Num fabuloso golpe de sorte do destino, daqueles somente comparáveis ao reencontro no dia 1º de janeiro com o outro pé de havaianas que você havia perdido na praia na noite de Reveillón, eu consegui um trabalho. Estou trabalhando numa consultora de arte/galeria e meu trabalho consiste em montar exposições, tirar fotos dos quadros, montar apresentações para vendê-los a possíveis clientes, estabelecer um plano de publicidade para a galeria, ou seja, um pouco de tudo, como sempre…nem parece que eu saí do Brasil. Com a grana do meu primeiro salário eu comprei uma bicicleta. Ela é pequena, dobrável, toda de alumínio e eu vou na magrela todos os dias para o escritório. Acho o máximo, mas os motoristas de Madrid não concordam muito com isso. Eles me ultrapassam em ruas estreitas, buzinam e um taxista sem coração quase me jogou no canteiro.
Menos mal que eu não sou a única a sofrer com esses percalços diários sobre duas rodas e esse último fim de semana prolongado teve BICICRÍTICA. Uma biciata, passeata em bicicletas, pelas ruas da cidade. Foi super divertido, gente colorida, fantasiada, crianças, palhaços e o mais completo caos viário em Madrid.
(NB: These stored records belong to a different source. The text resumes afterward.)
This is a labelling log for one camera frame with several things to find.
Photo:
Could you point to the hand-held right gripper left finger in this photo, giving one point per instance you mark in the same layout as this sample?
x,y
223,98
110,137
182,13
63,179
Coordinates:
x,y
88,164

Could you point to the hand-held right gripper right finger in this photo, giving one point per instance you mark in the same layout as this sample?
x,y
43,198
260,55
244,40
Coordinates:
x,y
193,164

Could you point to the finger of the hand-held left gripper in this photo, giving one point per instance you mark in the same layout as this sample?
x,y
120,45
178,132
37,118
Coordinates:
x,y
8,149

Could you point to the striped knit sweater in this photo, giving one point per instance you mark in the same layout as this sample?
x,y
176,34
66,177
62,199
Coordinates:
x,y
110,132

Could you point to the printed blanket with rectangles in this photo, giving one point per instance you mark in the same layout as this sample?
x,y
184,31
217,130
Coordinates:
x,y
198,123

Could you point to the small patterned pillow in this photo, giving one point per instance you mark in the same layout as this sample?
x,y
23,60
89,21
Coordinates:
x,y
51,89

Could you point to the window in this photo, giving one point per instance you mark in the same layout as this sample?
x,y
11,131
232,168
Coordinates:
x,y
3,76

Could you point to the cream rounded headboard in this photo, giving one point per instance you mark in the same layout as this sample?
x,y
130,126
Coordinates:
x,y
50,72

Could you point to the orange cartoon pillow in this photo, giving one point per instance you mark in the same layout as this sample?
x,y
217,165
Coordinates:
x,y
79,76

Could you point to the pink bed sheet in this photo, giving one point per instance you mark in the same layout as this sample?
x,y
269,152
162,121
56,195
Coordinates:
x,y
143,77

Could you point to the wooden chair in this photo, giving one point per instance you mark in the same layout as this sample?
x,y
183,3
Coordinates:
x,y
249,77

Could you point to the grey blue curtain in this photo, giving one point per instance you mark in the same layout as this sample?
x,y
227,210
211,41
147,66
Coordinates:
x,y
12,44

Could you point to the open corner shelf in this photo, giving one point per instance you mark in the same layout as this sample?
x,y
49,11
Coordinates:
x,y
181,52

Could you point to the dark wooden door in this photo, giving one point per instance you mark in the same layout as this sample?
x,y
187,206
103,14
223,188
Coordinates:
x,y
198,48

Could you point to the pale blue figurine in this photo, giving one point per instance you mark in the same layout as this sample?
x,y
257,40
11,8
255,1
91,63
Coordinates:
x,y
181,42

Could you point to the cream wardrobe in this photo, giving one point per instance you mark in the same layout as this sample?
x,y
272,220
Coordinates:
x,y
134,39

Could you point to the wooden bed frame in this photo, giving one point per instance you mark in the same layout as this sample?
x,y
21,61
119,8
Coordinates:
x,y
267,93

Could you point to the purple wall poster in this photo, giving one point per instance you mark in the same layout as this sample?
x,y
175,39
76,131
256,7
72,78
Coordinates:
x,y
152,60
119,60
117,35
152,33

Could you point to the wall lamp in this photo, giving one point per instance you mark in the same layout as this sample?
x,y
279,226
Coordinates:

O que eu acho mais interessante nos ativistas do primeiro mundo é que eles tem um senso de humor quase infantil. Foram programadas duas biciatas uma na quinta feira às 8 horas da noite, quando a cidade inteira voltava do trabalho, ou tentava sair de viagem. A segunda foi programada para começar às 6 da tarde de sábado, duas horas antes da final da Liga Espanhola, com o clássico dos clássicos, Real Madrid x Barcelona e toda a cidade estava na rua ou indo para o estádio.